### PROBLEM STATEMENT
Copy exactly the lines of the material below that run from the one containing "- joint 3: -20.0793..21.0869" through the one containing "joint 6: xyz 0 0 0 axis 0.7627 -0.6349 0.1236". Copy no other lines.

### DATASET ENTRIES
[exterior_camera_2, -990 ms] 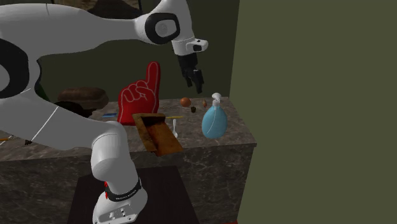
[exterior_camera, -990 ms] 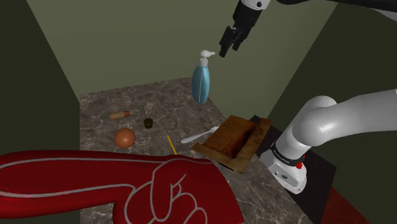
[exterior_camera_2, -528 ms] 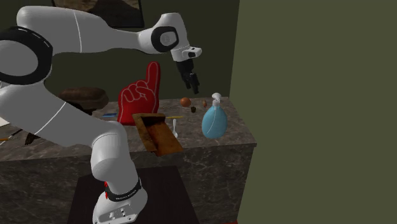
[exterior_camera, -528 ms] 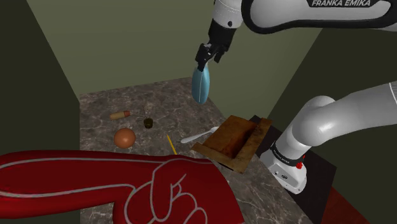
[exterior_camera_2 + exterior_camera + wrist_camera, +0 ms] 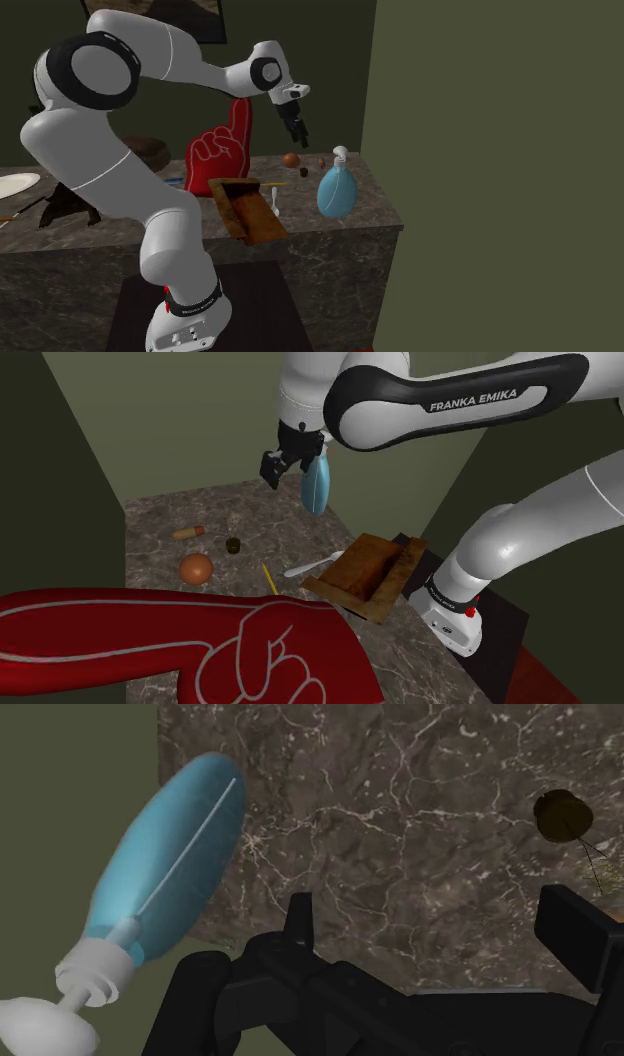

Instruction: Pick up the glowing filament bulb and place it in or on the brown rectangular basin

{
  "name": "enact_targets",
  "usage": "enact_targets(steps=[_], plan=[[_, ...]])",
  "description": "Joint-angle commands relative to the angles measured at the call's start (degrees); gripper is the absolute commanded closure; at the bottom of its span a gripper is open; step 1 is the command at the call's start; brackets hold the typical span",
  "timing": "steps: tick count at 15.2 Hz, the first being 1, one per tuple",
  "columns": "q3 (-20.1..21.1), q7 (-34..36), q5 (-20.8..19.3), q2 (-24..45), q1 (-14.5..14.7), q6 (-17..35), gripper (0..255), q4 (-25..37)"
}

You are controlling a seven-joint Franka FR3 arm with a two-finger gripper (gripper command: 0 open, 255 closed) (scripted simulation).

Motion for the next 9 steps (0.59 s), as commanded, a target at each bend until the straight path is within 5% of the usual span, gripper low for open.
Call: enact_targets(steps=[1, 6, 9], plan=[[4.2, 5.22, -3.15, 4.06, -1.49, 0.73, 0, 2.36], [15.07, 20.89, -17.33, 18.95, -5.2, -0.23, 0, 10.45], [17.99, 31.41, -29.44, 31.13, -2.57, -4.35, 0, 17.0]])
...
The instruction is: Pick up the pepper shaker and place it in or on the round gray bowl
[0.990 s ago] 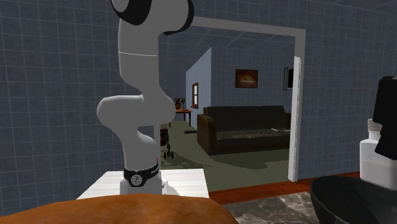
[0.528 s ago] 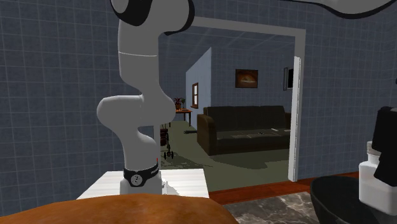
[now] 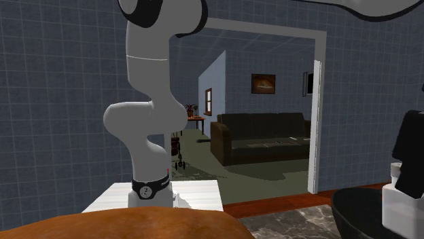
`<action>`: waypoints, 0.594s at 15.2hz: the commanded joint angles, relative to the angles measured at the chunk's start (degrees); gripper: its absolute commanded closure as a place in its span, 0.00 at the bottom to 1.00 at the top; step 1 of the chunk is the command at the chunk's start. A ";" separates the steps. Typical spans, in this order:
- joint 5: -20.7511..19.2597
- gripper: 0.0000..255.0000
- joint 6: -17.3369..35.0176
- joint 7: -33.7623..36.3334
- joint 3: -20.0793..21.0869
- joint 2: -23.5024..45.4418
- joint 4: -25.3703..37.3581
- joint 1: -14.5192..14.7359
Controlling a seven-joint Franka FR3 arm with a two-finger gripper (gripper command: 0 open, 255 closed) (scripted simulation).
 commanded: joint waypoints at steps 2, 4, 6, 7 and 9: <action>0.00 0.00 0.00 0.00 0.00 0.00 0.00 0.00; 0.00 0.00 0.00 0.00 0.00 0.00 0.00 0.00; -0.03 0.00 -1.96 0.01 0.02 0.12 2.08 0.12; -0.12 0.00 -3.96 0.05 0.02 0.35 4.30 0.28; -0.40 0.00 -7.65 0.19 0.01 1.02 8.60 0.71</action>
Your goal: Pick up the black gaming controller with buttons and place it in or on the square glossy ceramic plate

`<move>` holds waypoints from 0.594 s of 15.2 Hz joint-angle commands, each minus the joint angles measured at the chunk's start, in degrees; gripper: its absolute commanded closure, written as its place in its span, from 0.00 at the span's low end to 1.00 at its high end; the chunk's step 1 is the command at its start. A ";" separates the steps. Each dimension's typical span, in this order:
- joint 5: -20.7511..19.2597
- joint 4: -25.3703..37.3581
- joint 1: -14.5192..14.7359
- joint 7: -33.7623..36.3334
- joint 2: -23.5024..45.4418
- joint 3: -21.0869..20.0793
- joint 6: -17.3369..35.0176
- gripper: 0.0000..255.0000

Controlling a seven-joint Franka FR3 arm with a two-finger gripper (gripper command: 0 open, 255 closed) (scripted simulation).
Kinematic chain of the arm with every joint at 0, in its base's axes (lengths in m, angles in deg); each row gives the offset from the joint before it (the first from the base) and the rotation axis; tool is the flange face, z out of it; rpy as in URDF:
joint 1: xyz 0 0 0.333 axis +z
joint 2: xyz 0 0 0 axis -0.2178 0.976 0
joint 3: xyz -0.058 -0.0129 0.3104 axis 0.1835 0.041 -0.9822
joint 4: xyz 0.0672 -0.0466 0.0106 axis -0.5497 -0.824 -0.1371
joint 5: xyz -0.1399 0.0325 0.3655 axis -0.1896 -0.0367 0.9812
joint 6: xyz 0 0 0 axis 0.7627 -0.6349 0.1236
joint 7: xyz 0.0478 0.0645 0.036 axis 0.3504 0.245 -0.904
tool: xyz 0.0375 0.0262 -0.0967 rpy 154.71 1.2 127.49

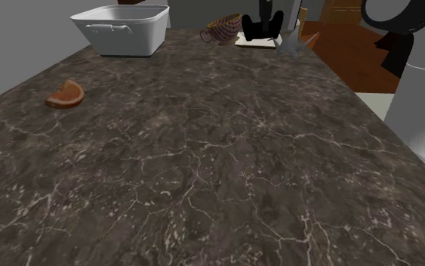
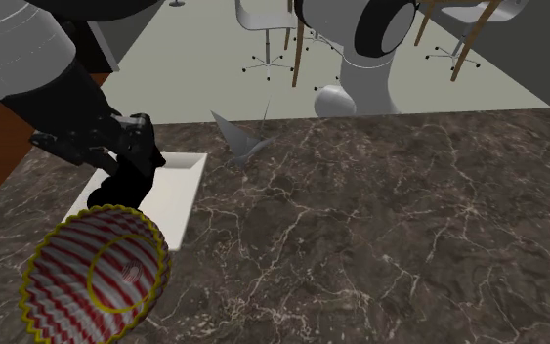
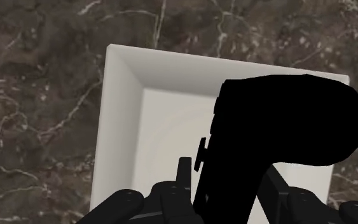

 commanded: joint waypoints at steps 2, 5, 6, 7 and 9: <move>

### EXERCISE SOLUTION
- joint 3: -20.0793..21.0869
- joint 2: -23.5024..45.4418
- joint 4: -25.3703..37.3581
- joint 1: -14.5192..14.7359
Controlling a seven-joint Franka FR3 arm with a two-finger gripper (gripper command: 0 open, 255 closed) (scripted simulation).
 commanded: joint waypoints at steps 2, 4, 6, 7 and 9: <action>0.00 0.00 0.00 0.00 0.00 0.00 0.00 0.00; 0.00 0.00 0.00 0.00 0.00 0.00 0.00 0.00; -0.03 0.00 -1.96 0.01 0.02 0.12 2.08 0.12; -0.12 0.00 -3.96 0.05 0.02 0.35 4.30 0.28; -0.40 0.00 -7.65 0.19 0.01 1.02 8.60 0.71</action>
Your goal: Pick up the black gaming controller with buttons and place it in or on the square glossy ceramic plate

`<move>` holds waypoints from 0.594 s of 15.2 Hz joint-angle commands, each minus the joint angles measured at the chunk's start, in degrees; gripper: its absolute commanded closure, written as its place in its span, from 0.00 at the span's low end to 1.00 at its high end; the chunk's step 1 is the command at its start. A ";" separates the steps. Each dimension's typical span, in this order:
- joint 5: -20.7511..19.2597
- joint 4: -25.3703..37.3581
- joint 1: -14.5192..14.7359
- joint 7: -33.7623..36.3334
- joint 2: -23.5024..45.4418
- joint 3: -21.0869..20.0793
- joint 6: -17.3369..35.0176
- gripper: 0.0000..255.0000

Controlling a seven-joint Franka FR3 arm with a two-finger gripper (gripper command: 0 open, 255 closed) (scripted simulation).
Kinematic chain of the arm with every joint at 0, in its base's axes (lengths in m, angles in deg); each row gives the offset from the joint before it (the first from the base) and the rotation axis; tool is the flange face, z out of it; rpy as in URDF:
joint 1: xyz 0 0 0.333 axis +z
joint 2: xyz 0 0 0 axis -0.2178 0.976 0
joint 3: xyz -0.058 -0.0129 0.3104 axis 0.1835 0.041 -0.9822
joint 4: xyz 0.0672 -0.0466 0.0106 axis -0.5497 -0.824 -0.1371
joint 5: xyz -0.1399 0.0325 0.3655 axis -0.1896 -0.0367 0.9812
joint 6: xyz 0 0 0 axis 0.7627 -0.6349 0.1236

This is the complete output.